Aberdeen could have to repay its £370million capital bond in just two months if Scotland goes independent- senior council figures have warned.
Last year the local authority became the first in Scotland to issue a bond on the London stock exchange, which is due to be fully repaid to investors by 2054.
But a clause in the contract warns that if an “independence event” takes place then the bonds may be redeemed in just two months.
Last night, members of the Labour-led administration said the prospect of independence could risk ambitious infrastructure projects in coming years and lead to a downgrading of the city’s credit rating.
But SNP group leader Stephen Flynn said the claim was an “outlandish assertion” adding that risk was involved in any bond issue.
Finance convener Willie Young said if all the investors pulled out then the city would be “set back more than 20 years”.
He said: “The most likely scenario we would face would be simply that we’d have to pay the money back within two months, depending on how many investors withdrew.
“We are legally committed to projects like the new AECC and the Berryden Corridor so they would still be built but we would then have to cut elsewhere to pay for them.
“The markets aren’t daft, the reason they wanted to insert a specific mention to independence is that they understand the financial strength of the UK economy.

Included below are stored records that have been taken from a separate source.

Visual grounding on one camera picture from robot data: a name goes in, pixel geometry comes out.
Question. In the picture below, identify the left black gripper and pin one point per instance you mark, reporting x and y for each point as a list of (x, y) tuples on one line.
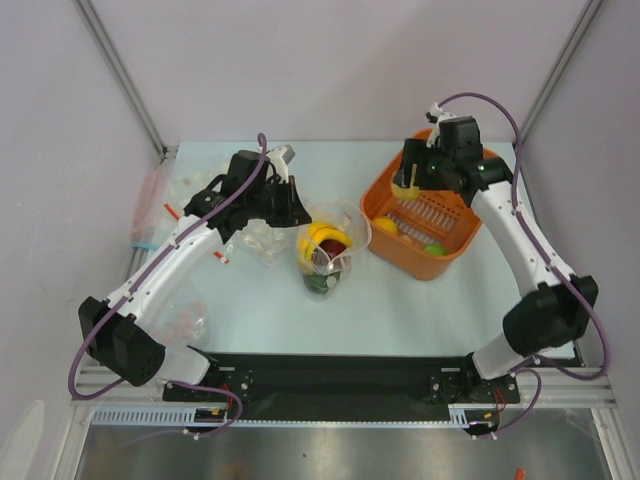
[(293, 213)]

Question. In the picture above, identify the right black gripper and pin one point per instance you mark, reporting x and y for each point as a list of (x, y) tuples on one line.
[(415, 163)]

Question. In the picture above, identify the yellow banana bunch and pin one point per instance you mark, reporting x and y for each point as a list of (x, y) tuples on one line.
[(317, 232)]

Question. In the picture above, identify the clear dotted zip bag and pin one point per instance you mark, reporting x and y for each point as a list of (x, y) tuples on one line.
[(348, 218)]

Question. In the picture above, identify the dark red apple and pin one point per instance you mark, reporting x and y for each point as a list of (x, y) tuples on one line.
[(332, 248)]

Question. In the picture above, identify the orange plastic basket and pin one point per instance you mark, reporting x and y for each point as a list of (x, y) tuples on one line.
[(435, 217)]

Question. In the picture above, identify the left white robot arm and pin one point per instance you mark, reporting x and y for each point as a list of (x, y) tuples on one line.
[(122, 332)]

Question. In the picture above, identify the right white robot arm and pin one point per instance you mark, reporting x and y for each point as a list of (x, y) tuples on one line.
[(556, 304)]

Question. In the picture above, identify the crumpled clear bag middle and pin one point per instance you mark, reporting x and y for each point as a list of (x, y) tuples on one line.
[(264, 242)]

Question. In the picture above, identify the yellow lemon left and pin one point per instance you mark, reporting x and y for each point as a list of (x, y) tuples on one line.
[(386, 224)]

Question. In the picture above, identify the green lime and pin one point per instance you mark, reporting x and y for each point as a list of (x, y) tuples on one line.
[(435, 249)]

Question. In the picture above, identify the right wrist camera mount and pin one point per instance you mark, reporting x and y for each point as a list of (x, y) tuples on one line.
[(436, 115)]

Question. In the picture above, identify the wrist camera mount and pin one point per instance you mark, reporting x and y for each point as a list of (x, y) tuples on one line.
[(280, 158), (436, 115)]

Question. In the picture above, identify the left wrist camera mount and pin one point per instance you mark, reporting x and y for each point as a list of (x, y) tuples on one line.
[(280, 158)]

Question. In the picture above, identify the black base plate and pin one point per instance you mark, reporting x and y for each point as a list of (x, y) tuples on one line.
[(349, 384)]

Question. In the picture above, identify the white slotted cable duct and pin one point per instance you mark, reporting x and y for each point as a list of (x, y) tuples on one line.
[(209, 417)]

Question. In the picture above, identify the aluminium front rail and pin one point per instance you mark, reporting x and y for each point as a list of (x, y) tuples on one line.
[(557, 390)]

They didn’t mention Brexit.
“Public services would have to be cut to pay the debt and it would be the people in the city who would have to bear the brunt of the nationalist’s constitutional obsession.”
Mr Flynn said: “We’re all well used to outlandish assertions from Willie Young but to suggest that investors would scramble to grab back their money is just bizzare.
“Risk is inherent in any bond issue but if that situation did arise, I’m puzzled as to why he would suggest that any future Scottish Government wouldn’t have a facility in place for council’s to borrow from.
“I would have thought that councillor Young would be more concerned with the potential interest rate consequences of a hard Brexit, the fact the UK credit rating has already been devalued since 2014 and that the value of the pound has plummeted – but that of course wouldn’t marry with his obsession with independence.”